Step #3: Identify who or what is filling each core function
When it comes to “who,” I mean people to fill these core functions.
This will be a combination of the owner and employees in a multi-person business. In a one-person business, it’s you (and the strategic partners you’ve outsourced work to).
But it doesn’t need to be a person to fill roles; technology (i.e., software) can fill the core functions.
For example, you may not need a salesperson to close consulting projects but still need high-quality leads. So instead, you can build a lead magnet and use paid advertising to amplify the sales funnel and increase lead generation.
Identifying gaps and bottlenecks in each profit center will help you see what’s hindering scalability. Early in the business, the owner(s) will handle many core functions. But over time, if one person has many core functions across profit centers, it will cause bottlenecks.
Bottlenecks prevent scale.
Step #4: Reduce bottlenecks and maximize leverage
Real scale happens when you free yourself from handling every aspect of your business.
To do this, replace yourself. Your goal is to see fewer names in core functions across profit centers. Ideally, you want one person (or software) to fill each box.
Replacement happens gradually, so you should assess the following:
“What core function do I hire or outsource for first (or next)?”
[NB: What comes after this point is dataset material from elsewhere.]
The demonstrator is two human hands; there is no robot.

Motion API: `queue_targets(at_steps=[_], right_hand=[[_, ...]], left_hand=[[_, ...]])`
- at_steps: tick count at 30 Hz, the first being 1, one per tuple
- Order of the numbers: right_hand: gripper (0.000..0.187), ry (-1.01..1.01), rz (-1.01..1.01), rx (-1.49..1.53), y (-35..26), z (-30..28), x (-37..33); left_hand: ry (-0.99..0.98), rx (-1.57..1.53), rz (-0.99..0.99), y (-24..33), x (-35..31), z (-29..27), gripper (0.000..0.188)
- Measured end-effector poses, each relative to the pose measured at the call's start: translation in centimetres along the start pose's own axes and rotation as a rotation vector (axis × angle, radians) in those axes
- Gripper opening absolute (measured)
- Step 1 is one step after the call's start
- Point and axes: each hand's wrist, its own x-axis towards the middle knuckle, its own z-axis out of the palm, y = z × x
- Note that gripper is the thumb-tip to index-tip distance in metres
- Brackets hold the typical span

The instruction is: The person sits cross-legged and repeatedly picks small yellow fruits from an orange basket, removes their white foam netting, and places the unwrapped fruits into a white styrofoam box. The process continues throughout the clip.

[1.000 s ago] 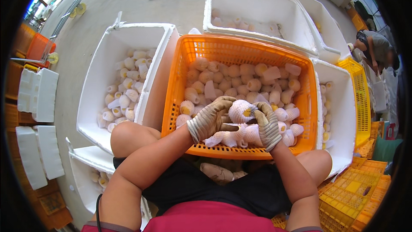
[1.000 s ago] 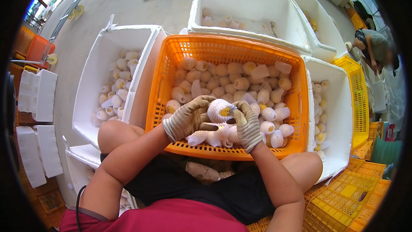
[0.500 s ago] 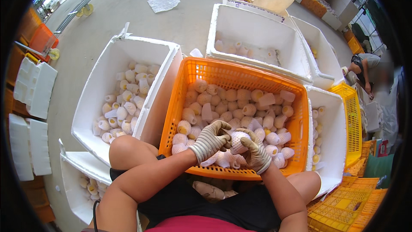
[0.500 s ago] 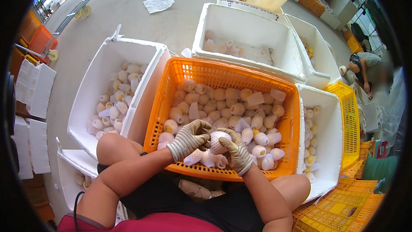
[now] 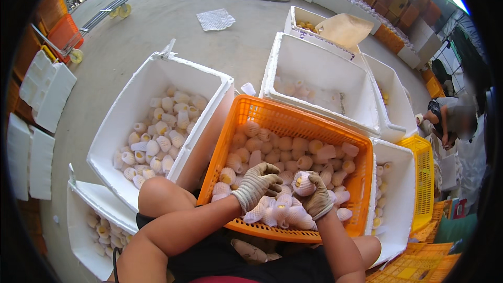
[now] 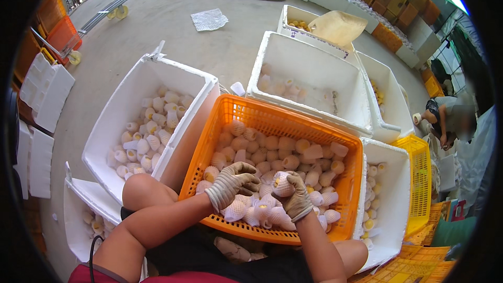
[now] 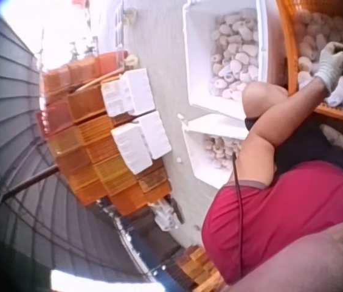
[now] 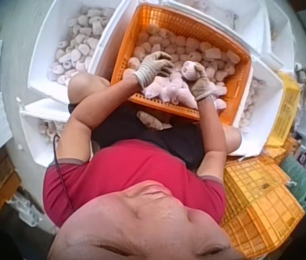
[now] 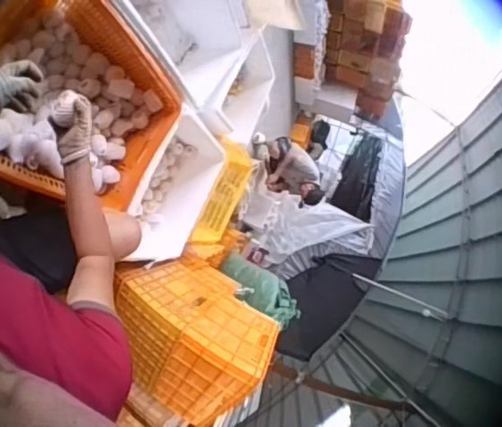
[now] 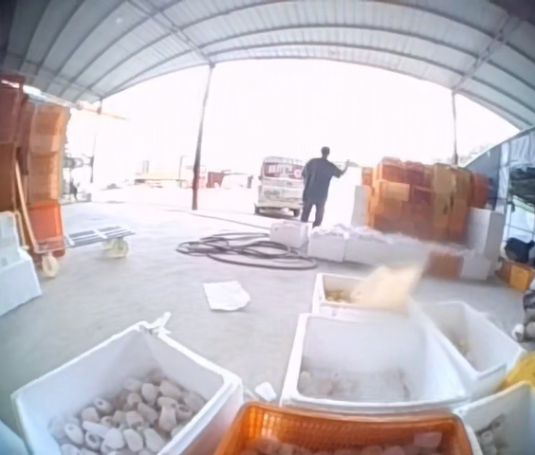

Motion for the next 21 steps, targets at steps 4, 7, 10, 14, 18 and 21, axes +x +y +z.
queue_targets(at_steps=[4, 7, 10, 14, 18, 21], right_hand=[[0.043, -0.099, -0.105, 0.270, -8.6, 4.7, 7.1], [0.053, -0.005, -0.360, 0.211, -13.3, 7.6, 10.7], [0.045, 0.058, -0.368, -0.350, -12.2, 6.6, 13.1], [0.054, 0.191, -0.363, -1.807, -5.7, 0.6, 12.8], [0.078, 0.487, -0.082, -2.070, -1.4, -3.0, 14.0], [0.079, 0.501, 0.017, -2.034, -0.2, -2.0, 15.1]], left_hand=[[0.004, -0.030, 0.035, 0.9, 0.7, 0.0, 0.020], [0.052, -0.084, 0.074, 2.4, 1.1, -0.6, 0.021], [0.118, -0.117, 0.088, 3.7, 1.3, -1.0, 0.023], [0.085, -0.153, 0.081, 4.0, 1.6, -1.2, 0.022], [0.057, -0.152, 0.038, 3.2, 1.8, -1.1, 0.018], [0.064, -0.123, 0.024, 2.9, 2.0, -1.2, 0.015]])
There are two approaches to maximizing leverage:
List the functions from highest to lowest based on revenue generation — and replace the lowest. This will typically follow this order:
Operations
Customer Success
Sales
Fulfillment
Marketing
List the functions from highest to lowest for the time needed relative to output — and replace the lowest.
This won’t follow a typical pattern because it’s based on your priorities and level of skills.
For example, running the finances & operations of my business is straightforward. It doesn’t take much time, and I have a high skill set. Whereas sales is a bit more time intensive for my skill set, I’ve taken steps to replace this first (even though it’s a high revenue driver).
Step #5: Find the key lever in each core function
The Pareto Principle is used to identify high-impact activities and avoid low-impact ones.
It says that 80% of your results come from 20% of your efforts (i.e., the 80/20 rule). In each one of the core functions, one lever drives 80% of the impact. So for each core function (for each profit center), ask yourself:
“What key lever must I push/pull to have a real impact?”
This matters because the key lever is what you are hiring/outsourcing for and determines the function’s success.
For Ship 30 for 30, the key lever for marketing function is the newsletter.
The newsletter drives subscriber engagement and growth
Those subscribers drive the majority of new customers
Those new customers fuel revenue for the profit center
The newsletter provides ongoing value to all customers and keeps them in the ecosystem (extending customer value).
The key lever.
Scale your thinking by leveraging the doing
As a business owner, your value lies in your thinking and decision-making abilities.
While it’s essential to be hands-on in the early stages, real growth happens when you scale your thinking by leveraging the doing. This requires planning and strategy.